WindPerfectによる外部熱気流シミュレーション(1)

 建築物に敷設される熱発生機器は、様々な影響を周辺に及ぼします。 最も懸念されるのは、発生した熱気塊が建築物の塔屋周辺に滞留して、熱発生機器の吸込み口に戻るショートサーキットですが、高温のガスでペントハウスや鳩小屋周りの外装材を傷めたりなどもします。 高温の気流はヘリポートでのヘリのホバリングを阻害するとも言われますし、湿度の高い日には熱気流が白煙化して視界を覆い景観を台無しにします。 煙突に至っては数100℃の高温になりますから、自社ビルもそうですが近隣への影響も無視できません。 外装がかなり痛むケースもあるそうです。 加えて、煙突から出る熱気流の温度やガス組成が稼働時間によって変化する設定での問題も有り、近年その現象の複雑さは倍加する傾向にあります。

 

外部熱気流シミュレーションのポイント

・熱問題と風問題が同居:外部気流解析では空調工学と風工学の両方の要件を満たす事が必要。

・熱排出機器の特性把握:機器の吸込み・吹出し状況、台数、設置方法により適切なモデル化が必須。

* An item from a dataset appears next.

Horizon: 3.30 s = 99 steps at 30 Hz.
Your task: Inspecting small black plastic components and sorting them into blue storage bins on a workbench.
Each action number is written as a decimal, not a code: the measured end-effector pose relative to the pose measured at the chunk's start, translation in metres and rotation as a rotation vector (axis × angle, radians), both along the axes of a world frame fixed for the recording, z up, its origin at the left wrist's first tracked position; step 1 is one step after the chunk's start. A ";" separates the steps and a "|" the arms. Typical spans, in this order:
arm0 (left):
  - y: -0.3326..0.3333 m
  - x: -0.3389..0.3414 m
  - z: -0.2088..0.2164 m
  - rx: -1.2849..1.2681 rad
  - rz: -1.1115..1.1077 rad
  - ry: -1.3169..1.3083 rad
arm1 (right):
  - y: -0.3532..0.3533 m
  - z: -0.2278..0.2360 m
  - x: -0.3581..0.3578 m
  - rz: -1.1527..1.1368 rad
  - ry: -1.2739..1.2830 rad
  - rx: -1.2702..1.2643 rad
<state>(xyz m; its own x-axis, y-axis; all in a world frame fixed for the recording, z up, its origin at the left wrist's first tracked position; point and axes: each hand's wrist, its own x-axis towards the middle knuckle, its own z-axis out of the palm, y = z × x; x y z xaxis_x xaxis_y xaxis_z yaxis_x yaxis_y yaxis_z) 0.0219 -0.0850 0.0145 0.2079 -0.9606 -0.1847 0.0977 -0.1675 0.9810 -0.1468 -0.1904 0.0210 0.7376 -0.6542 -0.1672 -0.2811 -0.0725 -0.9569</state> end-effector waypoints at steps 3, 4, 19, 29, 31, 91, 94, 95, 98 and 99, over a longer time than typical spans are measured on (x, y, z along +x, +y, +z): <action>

・大規模問題の解決:周辺空間を考慮して大規模な解析を行う際、コストと時間の適正な勘案が必要。

外部気流:冷却塔群の熱気流シミュレーション

reikyakutougun_1 冷却塔高さでの平面温度分布
reikyakutougun_2 平面速度分布+高温域3D表示

【冷却塔群の熱気流シミュレーション】

 本例では、2箇所に分けて設置された冷却塔群と建物形状を正確に再現し、複数の卓越風条件での熱排気の滞留範囲を予測しています。

 

【上記の画像の説明】

 平均風のもとでも冷却塔群近傍での風速はあまり早くなく、発生した熱気は拡散せず冷却塔群の周りに大きく滞留しています。

外部気流:チラーからの熱排気移流解析

tiragun_1 チラー群からの熱排気の流跡線
tiragun_2 チラー群からの高温域表示

【チラーからの熱排気移流解析】

 ここでは200台近いチラー群を屋上や各階に正確に配置して負荷を割り当て、発生頻度の高い気温・外部風条件の下で典型的な稼動条件での各チラーからの熱拡散を再現し、敷地内あるいは近隣への熱移流の拡散状況を予測しました。

 

【上記画像の説明】

 本解析では、低層階に設置されたチラー排気が敷地や近隣の地上レベルに、さほど高温ではありませんが熱気を拡散する事が分かり、稼動するチラーを限定する対策が取られました。

外部気流:冷却塔ショートサーキット解析

reikyakutou_short_1 断面温度分布
reikyakutou_short_2 表面温度分布と冷却塔熱排気

【冷却塔ショートサーキット解析】

 夏季においては、風向及び建物と熱排気設備との位置的関係によっては、排気がそのまま設備の吸込み口に吸い込まれるショートサーキット現象を起こし、設備の熱交換率が著しく低下する場合があります。

 

【上記画像の説明】

 本解析では、卓越風下での建物後流側5階部分に冷却塔群を設置しているため、発生した大きな渦流が冷却塔の部位で大きな吹き降ろしと横殴りの風を発生させるので、ショートサーキットが起こりやすくなっています。